# Finite Series Expansion

1. Jul 11, 2013

### JulmaJuha

Hello

How to do expand this: $(\sum_{j=1}^{n}(X(t_j)-X(t_{j-1}))^2 - t)^2$ where $X(t_j)-X(t_{j-1}) = \Delta X_j$

to this: $(\sum_{j=1}^{n}(\Delta X_j)^4 + 2*\sum_{i=1}^{n}\sum_{j<i}^{ }(\Delta X_i)^2(\Delta X_j)^2$ $-2*t*\sum_{j=1}^{n}(\Delta X_j)^2+t^2$

I get near the North Pole.... but it seems that I've forgotten some fundamental rules of finite series to do the last part of the manipulation .I assume that the blue part has to be expaned further.

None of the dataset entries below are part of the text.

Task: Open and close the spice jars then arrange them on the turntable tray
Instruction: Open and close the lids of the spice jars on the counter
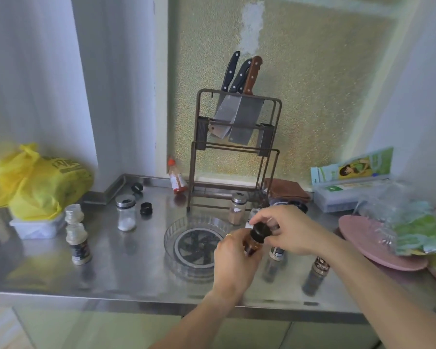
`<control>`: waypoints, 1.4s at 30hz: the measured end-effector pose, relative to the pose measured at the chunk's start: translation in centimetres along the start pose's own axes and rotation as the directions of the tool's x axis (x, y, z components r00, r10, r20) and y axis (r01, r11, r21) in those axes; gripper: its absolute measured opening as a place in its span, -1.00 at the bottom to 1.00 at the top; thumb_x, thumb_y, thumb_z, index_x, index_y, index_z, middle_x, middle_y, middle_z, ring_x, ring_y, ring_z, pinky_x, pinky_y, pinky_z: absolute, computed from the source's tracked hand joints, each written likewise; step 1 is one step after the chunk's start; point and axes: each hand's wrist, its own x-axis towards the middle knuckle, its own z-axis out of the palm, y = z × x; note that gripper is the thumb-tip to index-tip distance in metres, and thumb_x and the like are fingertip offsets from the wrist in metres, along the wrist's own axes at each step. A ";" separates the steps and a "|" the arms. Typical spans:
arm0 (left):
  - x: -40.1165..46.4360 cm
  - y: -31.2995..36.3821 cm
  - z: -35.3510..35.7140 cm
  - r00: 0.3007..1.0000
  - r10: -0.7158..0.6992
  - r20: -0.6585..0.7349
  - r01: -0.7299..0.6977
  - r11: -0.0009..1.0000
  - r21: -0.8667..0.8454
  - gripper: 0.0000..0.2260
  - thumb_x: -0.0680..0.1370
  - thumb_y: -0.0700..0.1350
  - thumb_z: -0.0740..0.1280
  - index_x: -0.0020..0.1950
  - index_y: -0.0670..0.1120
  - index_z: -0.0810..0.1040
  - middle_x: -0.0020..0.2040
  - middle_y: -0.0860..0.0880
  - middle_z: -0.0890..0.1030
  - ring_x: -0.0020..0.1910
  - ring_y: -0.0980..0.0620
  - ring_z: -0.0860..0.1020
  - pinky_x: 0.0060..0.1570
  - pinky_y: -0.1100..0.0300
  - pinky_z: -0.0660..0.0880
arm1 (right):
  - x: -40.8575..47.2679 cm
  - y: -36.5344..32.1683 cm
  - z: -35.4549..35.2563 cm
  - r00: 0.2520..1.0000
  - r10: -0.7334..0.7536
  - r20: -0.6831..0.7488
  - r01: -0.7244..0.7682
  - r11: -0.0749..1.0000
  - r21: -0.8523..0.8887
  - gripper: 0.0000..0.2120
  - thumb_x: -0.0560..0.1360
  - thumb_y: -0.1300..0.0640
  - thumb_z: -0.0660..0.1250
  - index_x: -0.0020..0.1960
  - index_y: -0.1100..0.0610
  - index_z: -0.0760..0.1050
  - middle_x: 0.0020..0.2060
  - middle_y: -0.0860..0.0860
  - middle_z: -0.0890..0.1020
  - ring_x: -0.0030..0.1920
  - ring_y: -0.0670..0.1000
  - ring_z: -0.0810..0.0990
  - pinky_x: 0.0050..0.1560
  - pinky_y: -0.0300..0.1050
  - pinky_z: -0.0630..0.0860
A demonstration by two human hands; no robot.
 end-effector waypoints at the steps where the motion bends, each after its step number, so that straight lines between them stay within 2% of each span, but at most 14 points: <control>1: 0.1 -0.1 -0.6 1.000 -0.009 -0.020 0.009 1.000 -0.015 -0.83 0.42 0.09 0.46 -0.09 0.03 0.61 -0.27 0.07 0.65 -0.28 0.05 0.57 -0.24 0.13 0.51 | 0.2 -1.0 -0.4 1.000 -0.020 0.024 0.021 0.999 -0.034 -0.54 0.41 0.33 0.46 0.23 -0.04 0.63 0.03 -0.21 0.63 0.08 -0.14 0.64 0.10 -0.22 0.61; 6: 0.2 -1.0 -4.4 0.992 -0.116 -0.056 0.111 0.990 -0.088 -0.70 0.31 0.17 0.46 -0.06 0.04 0.65 -0.25 0.11 0.69 -0.24 0.10 0.63 -0.12 0.06 0.59 | 1.2 -5.9 -0.8 0.991 -0.094 0.090 0.111 0.975 -0.194 -0.59 0.46 0.27 0.44 0.27 0.00 0.61 0.13 -0.05 0.64 0.13 -0.03 0.61 0.16 -0.11 0.56; 9: 0.2 -1.7 -7.0 0.986 -0.145 -0.079 0.136 0.985 -0.107 -0.77 0.32 0.05 0.50 -0.10 -0.01 0.67 -0.26 0.07 0.70 -0.25 0.05 0.64 -0.12 0.01 0.59 | 2.2 -8.7 -0.2 0.992 -0.073 0.099 0.099 0.953 -0.288 -0.75 0.49 0.02 0.45 0.13 0.08 0.65 -0.03 -0.01 0.71 -0.04 0.00 0.65 0.06 -0.03 0.59; 11: 0.1 -2.1 -8.9 0.983 -0.157 -0.093 0.147 0.983 -0.106 -0.83 0.34 -0.02 0.50 -0.12 -0.02 0.67 -0.29 0.04 0.69 -0.26 0.04 0.63 -0.13 -0.01 0.59 | 2.9 -10.4 0.7 0.998 -0.055 0.031 0.063 0.913 -0.402 -0.55 0.53 -0.22 0.34 -0.10 0.20 0.64 -0.28 0.08 0.67 -0.26 0.05 0.59 -0.08 0.07 0.59; 13: 0.1 -2.6 -10.6 0.983 -0.150 -0.104 0.140 0.986 -0.095 -0.84 0.32 -0.04 0.50 -0.14 -0.01 0.66 -0.31 0.04 0.68 -0.28 0.05 0.63 -0.18 -0.01 0.59 | 3.4 -11.6 1.3 0.997 -0.078 0.003 0.072 0.908 -0.414 -0.46 0.48 -0.34 0.30 -0.06 0.18 0.61 -0.27 0.07 0.64 -0.27 0.04 0.55 -0.09 0.07 0.58; 16: 0.2 -3.5 -12.8 0.982 -0.137 -0.133 0.127 0.988 -0.083 -0.79 0.26 -0.02 0.48 -0.13 0.01 0.65 -0.32 0.04 0.68 -0.30 0.05 0.62 -0.23 -0.01 0.58 | 4.2 -13.5 1.6 0.988 -0.124 0.088 0.142 0.959 -0.244 -0.54 0.38 -0.18 0.48 0.23 -0.08 0.53 0.00 -0.05 0.63 -0.05 0.01 0.59 0.06 0.00 0.57; 19: 0.1 -4.7 -14.4 0.977 -0.138 -0.160 0.126 0.989 -0.079 -0.79 0.28 -0.02 0.46 -0.10 0.03 0.65 -0.30 0.06 0.68 -0.29 0.08 0.63 -0.22 0.00 0.60 | 5.3 -15.3 2.7 0.994 -0.094 0.049 0.106 0.926 -0.363 -0.58 0.45 -0.29 0.35 0.02 0.06 0.62 -0.16 -0.01 0.68 -0.13 0.05 0.61 -0.02 0.05 0.59; 23: -0.3 -6.4 -16.1 0.974 -0.153 -0.166 0.134 0.984 -0.118 -0.76 0.26 -0.03 0.51 -0.08 0.12 0.66 -0.27 0.14 0.70 -0.25 0.14 0.64 -0.18 0.06 0.61 | 6.5 -16.8 4.0 0.981 -0.115 0.158 0.157 0.945 -0.288 -0.50 0.37 -0.18 0.48 0.27 -0.10 0.49 0.06 -0.12 0.59 0.04 -0.02 0.55 0.10 0.02 0.54; 25: -0.5 -7.3 -16.7 0.969 -0.174 -0.177 0.155 0.981 -0.119 -0.74 0.28 -0.06 0.52 -0.08 0.17 0.61 -0.28 0.12 0.70 -0.25 0.12 0.64 -0.19 0.07 0.60 | 7.2 -17.6 4.9 0.982 -0.102 0.157 0.145 0.945 -0.293 -0.67 0.42 -0.13 0.47 0.12 -0.05 0.54 -0.06 -0.11 0.63 -0.08 0.01 0.60 0.00 0.05 0.59; 27: -0.5 -8.5 -17.1 0.961 -0.211 -0.177 0.191 0.974 -0.125 -0.82 0.29 -0.05 0.53 -0.16 0.13 0.63 -0.28 0.11 0.69 -0.24 0.13 0.64 -0.18 0.09 0.61 | 7.9 -18.4 5.6 0.986 -0.089 0.142 0.130 0.940 -0.314 -0.58 0.45 -0.28 0.38 0.02 0.06 0.58 -0.11 -0.03 0.67 -0.10 0.07 0.64 -0.10 0.08 0.56; 30: -0.2 -10.0 -17.6 0.952 -0.246 -0.181 0.226 0.966 -0.126 -0.78 0.26 0.03 0.56 -0.15 0.09 0.64 -0.28 0.14 0.67 -0.24 0.16 0.63 -0.19 0.19 0.58 | 8.9 -18.8 6.5 0.975 -0.143 0.172 0.184 0.951 -0.248 -0.52 0.41 -0.19 0.46 0.26 -0.05 0.48 0.10 -0.09 0.61 0.03 -0.01 0.57 -0.07 -0.05 0.47; 33: 0.2 -11.1 -17.6 0.945 -0.269 -0.185 0.252 0.962 -0.108 -0.78 0.27 0.02 0.57 -0.15 0.09 0.63 -0.30 0.16 0.66 -0.26 0.18 0.62 -0.21 0.21 0.57 | 10.2 -18.8 7.5 0.987 -0.113 0.117 0.141 0.953 -0.268 -0.62 0.44 -0.24 0.41 0.03 0.05 0.59 -0.12 0.00 0.68 -0.13 0.08 0.63 -0.15 0.07 0.58; 37: 0.8 -12.3 -17.3 0.940 -0.299 -0.163 0.281 0.952 -0.122 -0.75 0.25 0.01 0.59 -0.13 0.08 0.65 -0.29 0.17 0.68 -0.25 0.19 0.63 -0.19 0.21 0.59 | 11.1 -18.4 8.5 0.973 -0.156 0.168 0.188 0.963 -0.194 -0.55 0.41 -0.12 0.48 0.26 -0.07 0.49 0.11 -0.08 0.61 0.00 -0.06 0.55 0.01 -0.07 0.53; 42: 0.8 -13.1 -16.8 0.940 -0.312 -0.139 0.300 0.949 -0.100 -0.76 0.25 0.02 0.58 -0.19 0.21 0.58 -0.28 0.19 0.68 -0.24 0.21 0.63 -0.19 0.24 0.59 | 12.1 -17.8 9.6 0.977 -0.173 0.124 0.195 0.961 -0.198 -0.55 0.41 -0.15 0.49 0.24 -0.04 0.54 0.08 -0.08 0.64 0.03 -0.03 0.58 0.04 -0.05 0.56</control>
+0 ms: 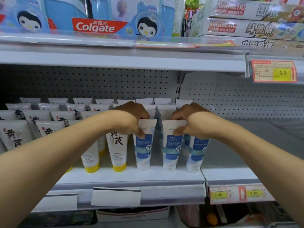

This is what I've done:

$\sum_{j=1}^{n}(\Delta X_i)^2 = a,t=b$

$E[(a-b)^2]=E[a^2-2ab+b^2]=E[\color{blue} {(\sum_{j=1}^{n}(\Delta X)^2)^2} \color{black} -2*t*\sum_{j=1}^{n}(\Delta X)^2+t^2]$

Any help would be greatly appreciated.

Last edited: Jul 11, 2013
2. Jul 11, 2013

### krome

I may be misunderstanding something, but I think the second term (with the double sum in $i$ and $j$) should be multiplied by $2$. Either that or the sum in $j$ should be over $j \neq i$ rather than $j<i$.

Anyway, you are correct to say that the blue term needs to be expanded further. Just try writing out one explicit example, say for $n=2$. Often, the compact summation notation obscures otherwise obvious patterns.

Also, you can use $( \sum_j f_j )^2 = ( \sum_j f_j ) ( \sum_i f_i )$.

3. Jul 11, 2013

### JulmaJuha

krome you're correct, its supposed to be multiplied by 2

4. Jul 11, 2013

### Ray Vickson

No, it should not be multiplied by 2. If $a_i = (\Delta X_i)^2$, you have to expand the sum
$$\left(\sum_i (a_i-t)\right)^2 = \left( \sum_i a_i - nt \right)^2 = \sum_i a_i^2 + 2\sum_{i<j} a_i a_j - 2nt \sum_i a_i + n^2 t^2.$$

5. Jul 11, 2013

### krome

Good lord! I must be going mad or selectively blind. I swear when I read this last night the second term did not have a factor of 2!